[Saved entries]

§

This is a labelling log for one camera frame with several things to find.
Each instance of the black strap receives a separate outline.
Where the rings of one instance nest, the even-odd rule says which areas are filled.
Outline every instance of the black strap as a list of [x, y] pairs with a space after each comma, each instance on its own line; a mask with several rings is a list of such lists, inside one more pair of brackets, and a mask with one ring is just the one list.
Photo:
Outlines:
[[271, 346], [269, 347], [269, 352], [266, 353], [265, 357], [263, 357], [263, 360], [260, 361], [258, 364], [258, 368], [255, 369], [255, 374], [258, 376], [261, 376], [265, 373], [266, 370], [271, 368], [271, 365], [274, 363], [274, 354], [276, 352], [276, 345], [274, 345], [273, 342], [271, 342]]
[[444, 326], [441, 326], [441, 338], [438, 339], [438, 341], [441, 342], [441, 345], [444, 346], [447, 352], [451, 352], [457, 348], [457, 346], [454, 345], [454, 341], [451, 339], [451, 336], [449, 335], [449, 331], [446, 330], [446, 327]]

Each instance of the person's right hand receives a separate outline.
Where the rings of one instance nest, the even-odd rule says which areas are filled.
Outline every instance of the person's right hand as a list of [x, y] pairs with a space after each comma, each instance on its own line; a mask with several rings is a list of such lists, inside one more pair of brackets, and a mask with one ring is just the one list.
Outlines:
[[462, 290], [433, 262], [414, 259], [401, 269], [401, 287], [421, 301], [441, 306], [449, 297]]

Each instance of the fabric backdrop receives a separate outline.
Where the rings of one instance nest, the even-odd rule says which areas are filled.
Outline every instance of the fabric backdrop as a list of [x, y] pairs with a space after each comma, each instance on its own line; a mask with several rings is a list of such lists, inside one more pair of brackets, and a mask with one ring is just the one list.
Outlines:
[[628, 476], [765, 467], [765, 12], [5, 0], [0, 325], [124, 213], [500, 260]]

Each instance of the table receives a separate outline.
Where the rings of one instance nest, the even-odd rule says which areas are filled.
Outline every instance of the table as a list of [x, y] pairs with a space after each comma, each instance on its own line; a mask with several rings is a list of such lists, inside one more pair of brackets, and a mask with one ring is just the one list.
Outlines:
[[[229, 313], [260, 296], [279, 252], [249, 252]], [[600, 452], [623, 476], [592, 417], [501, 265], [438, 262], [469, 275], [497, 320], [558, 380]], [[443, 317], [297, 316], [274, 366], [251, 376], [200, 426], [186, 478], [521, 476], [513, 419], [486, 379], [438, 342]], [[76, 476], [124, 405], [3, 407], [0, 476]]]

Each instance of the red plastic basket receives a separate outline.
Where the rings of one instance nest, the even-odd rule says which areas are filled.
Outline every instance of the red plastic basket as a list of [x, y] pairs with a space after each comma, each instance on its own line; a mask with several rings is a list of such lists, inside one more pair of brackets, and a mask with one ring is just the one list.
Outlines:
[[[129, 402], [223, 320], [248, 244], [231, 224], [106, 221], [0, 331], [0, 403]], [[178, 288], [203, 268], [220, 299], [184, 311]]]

§

• Task brief: Copy out each entry precisely. Leave nothing out.

• Answer for this exercise:
This is a labelling log for one camera frame with several things to find.
Each instance of the black strap receives a separate outline.
Where the rings of one instance nest, the even-odd rule says which areas are filled.
Outline every instance of the black strap as a list of [x, y] pairs with a space after each comma, each instance on its own line; a mask with several rings is a list of such lists, inside one more pair of brackets, and a mask with one ring is just the one list.
Photo:
Outlines:
[[271, 346], [269, 347], [269, 352], [266, 353], [265, 357], [263, 357], [263, 360], [260, 361], [258, 364], [258, 368], [255, 369], [255, 374], [258, 376], [261, 376], [265, 373], [266, 370], [271, 368], [271, 365], [274, 363], [274, 354], [276, 352], [276, 345], [274, 345], [273, 342], [271, 342]]
[[444, 326], [441, 326], [441, 338], [438, 339], [438, 341], [441, 342], [441, 345], [444, 346], [447, 352], [451, 352], [457, 348], [457, 346], [454, 345], [454, 341], [451, 339], [451, 336], [449, 335], [449, 331], [446, 330], [446, 327]]

Each instance of the person's right hand receives a separate outline.
Where the rings of one instance nest, the even-odd rule says which areas are filled.
Outline every instance of the person's right hand as a list of [x, y] pairs with a space after each comma, each instance on its own line; a mask with several rings is a list of such lists, inside one more pair of brackets, and a mask with one ring is just the one list.
Outlines:
[[462, 290], [433, 262], [414, 259], [401, 269], [401, 287], [421, 301], [441, 306], [449, 297]]

Each instance of the fabric backdrop receives a separate outline.
Where the rings of one instance nest, the even-odd rule says which areas are filled.
Outline every instance of the fabric backdrop as a list of [x, y] pairs with a space after each comma, each instance on its own line; a mask with several rings is a list of such lists, inside one more pair of brackets, and a mask with one ring is just the one list.
Outlines:
[[628, 476], [765, 467], [765, 12], [5, 0], [0, 325], [124, 213], [500, 260]]

Each instance of the table receives a separate outline.
Where the rings of one instance nest, the even-odd rule says which areas are filled.
Outline every instance of the table as a list of [x, y] pairs with a space after each comma, each instance on its own line; a mask with several rings is a list of such lists, inside one more pair of brackets, and a mask with one ring is just the one list.
Outlines:
[[[229, 313], [260, 296], [279, 252], [249, 252]], [[600, 452], [623, 476], [592, 417], [501, 265], [438, 262], [469, 275], [497, 320], [558, 380]], [[443, 317], [297, 316], [274, 366], [251, 376], [200, 426], [186, 478], [521, 476], [513, 419], [486, 379], [438, 342]], [[76, 476], [124, 405], [3, 407], [0, 476]]]

Each instance of the red plastic basket receives a separate outline.
Where the rings of one instance nest, the even-odd rule says which areas are filled.
Outline every instance of the red plastic basket as a list of [x, y] pairs with a space after each comma, each instance on its own line; a mask with several rings is a list of such lists, inside one more pair of brackets, and a mask with one ring is just the one list.
Outlines:
[[[129, 402], [223, 320], [248, 244], [231, 224], [106, 221], [0, 331], [0, 403]], [[178, 288], [203, 268], [220, 299], [184, 311]]]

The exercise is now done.